Sei que eu deveria aceitá-los com mais complacência, ser paciente, mas não vou ser hipócrita: Santinhos me irritam, especialmente por criarem artificialmente um padrão a ser seguido, uma imagem de superioridade que não será alcançada enquanto estivermos expostos aos sabores e dissabores da existência, dos relacionamentos, das experiências do dia a dia.

Antes assumam-se. Mostrem suas contradições por mais seguidores que percam, por mais que vendam menos livros, por menos dinheiro que ganhem. Confessem seus limites, suas dores, suas dúvidas; isso inspirará outros. Não pensem que são iluminados. A função de um “mestre” é formar outros mestres, jamais discípulos.
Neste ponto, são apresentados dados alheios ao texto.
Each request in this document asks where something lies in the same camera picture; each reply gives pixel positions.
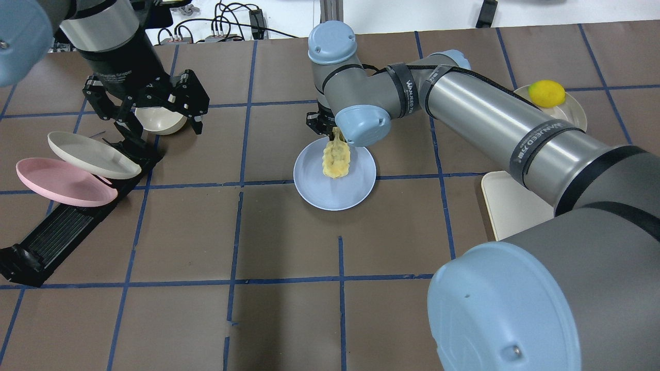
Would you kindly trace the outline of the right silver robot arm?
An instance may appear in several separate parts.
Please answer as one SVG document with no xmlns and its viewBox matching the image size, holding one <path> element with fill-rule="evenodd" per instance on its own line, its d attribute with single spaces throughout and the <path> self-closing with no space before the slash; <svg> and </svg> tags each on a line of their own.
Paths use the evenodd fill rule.
<svg viewBox="0 0 660 371">
<path fill-rule="evenodd" d="M 316 132 L 370 146 L 422 109 L 554 209 L 434 274 L 427 315 L 443 369 L 658 370 L 657 155 L 547 115 L 457 50 L 368 76 L 348 24 L 318 24 L 307 45 Z"/>
</svg>

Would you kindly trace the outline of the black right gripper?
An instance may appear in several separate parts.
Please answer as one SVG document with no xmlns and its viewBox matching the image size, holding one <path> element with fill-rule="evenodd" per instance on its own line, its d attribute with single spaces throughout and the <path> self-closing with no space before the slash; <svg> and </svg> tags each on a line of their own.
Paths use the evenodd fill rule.
<svg viewBox="0 0 660 371">
<path fill-rule="evenodd" d="M 326 112 L 307 112 L 306 125 L 319 136 L 334 137 L 333 129 L 337 127 L 335 117 Z"/>
</svg>

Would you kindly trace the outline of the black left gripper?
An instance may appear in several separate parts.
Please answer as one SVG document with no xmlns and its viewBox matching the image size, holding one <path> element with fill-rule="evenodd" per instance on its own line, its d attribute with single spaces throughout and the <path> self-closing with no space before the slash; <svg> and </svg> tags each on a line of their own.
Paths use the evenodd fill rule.
<svg viewBox="0 0 660 371">
<path fill-rule="evenodd" d="M 147 36 L 133 36 L 112 50 L 83 51 L 82 56 L 93 72 L 83 94 L 100 118 L 124 119 L 132 107 L 164 107 L 186 116 L 196 136 L 202 134 L 210 101 L 207 92 L 192 70 L 171 77 Z M 117 149 L 150 148 L 135 117 L 116 120 L 116 129 L 123 136 Z"/>
</svg>

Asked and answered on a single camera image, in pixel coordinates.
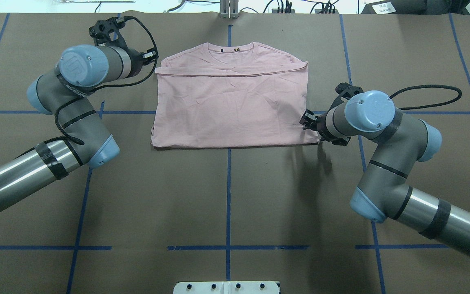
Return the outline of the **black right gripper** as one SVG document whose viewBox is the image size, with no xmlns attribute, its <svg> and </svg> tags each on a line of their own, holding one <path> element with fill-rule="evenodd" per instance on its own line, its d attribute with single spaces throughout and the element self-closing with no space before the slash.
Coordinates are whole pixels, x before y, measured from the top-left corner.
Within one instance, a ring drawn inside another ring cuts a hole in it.
<svg viewBox="0 0 470 294">
<path fill-rule="evenodd" d="M 300 119 L 300 124 L 303 125 L 303 130 L 316 131 L 321 136 L 321 141 L 329 141 L 325 119 L 326 115 L 316 116 L 314 112 L 306 109 Z"/>
</svg>

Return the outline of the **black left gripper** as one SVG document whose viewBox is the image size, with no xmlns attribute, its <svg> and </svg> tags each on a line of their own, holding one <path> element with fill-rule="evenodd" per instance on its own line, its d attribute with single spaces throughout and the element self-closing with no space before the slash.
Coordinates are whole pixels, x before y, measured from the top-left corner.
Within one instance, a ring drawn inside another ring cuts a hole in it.
<svg viewBox="0 0 470 294">
<path fill-rule="evenodd" d="M 157 63 L 159 58 L 158 50 L 156 48 L 150 48 L 146 52 L 138 52 L 138 68 L 141 69 L 151 63 Z"/>
</svg>

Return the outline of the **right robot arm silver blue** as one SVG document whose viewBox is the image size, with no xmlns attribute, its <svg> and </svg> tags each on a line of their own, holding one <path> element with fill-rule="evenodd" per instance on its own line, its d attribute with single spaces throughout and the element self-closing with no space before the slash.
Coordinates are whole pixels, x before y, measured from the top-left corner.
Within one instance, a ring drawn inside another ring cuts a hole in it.
<svg viewBox="0 0 470 294">
<path fill-rule="evenodd" d="M 334 145 L 357 135 L 377 144 L 351 197 L 354 212 L 377 223 L 393 219 L 470 257 L 470 212 L 406 183 L 416 162 L 439 151 L 438 129 L 405 114 L 384 92 L 352 87 L 323 115 L 306 110 L 300 124 Z"/>
</svg>

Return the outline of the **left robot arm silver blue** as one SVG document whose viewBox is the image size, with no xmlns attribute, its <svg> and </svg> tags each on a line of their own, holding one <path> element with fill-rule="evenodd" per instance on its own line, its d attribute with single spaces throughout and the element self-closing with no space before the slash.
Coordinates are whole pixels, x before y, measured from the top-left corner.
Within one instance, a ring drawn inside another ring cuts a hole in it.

Vejo santidade em quem não almeja ser. Mestres em gente que jamais aceitaria tal condição. Evolução em quem assumiu sua simplicidade como consciência, como olhar para vida.

Prefiro lidar com gente. Gente como eu, como você, como quem sabe que espiritualidade sem humanidade produz arrogância. É preciso assumir o que somos e pacificar-se no caminho.

*A foto que ilustra esse texto é do documentário “Kumare” . Ele evidencia a necessidade das pessoas em terem seus mestres e como é fácil manipular isso. Indico!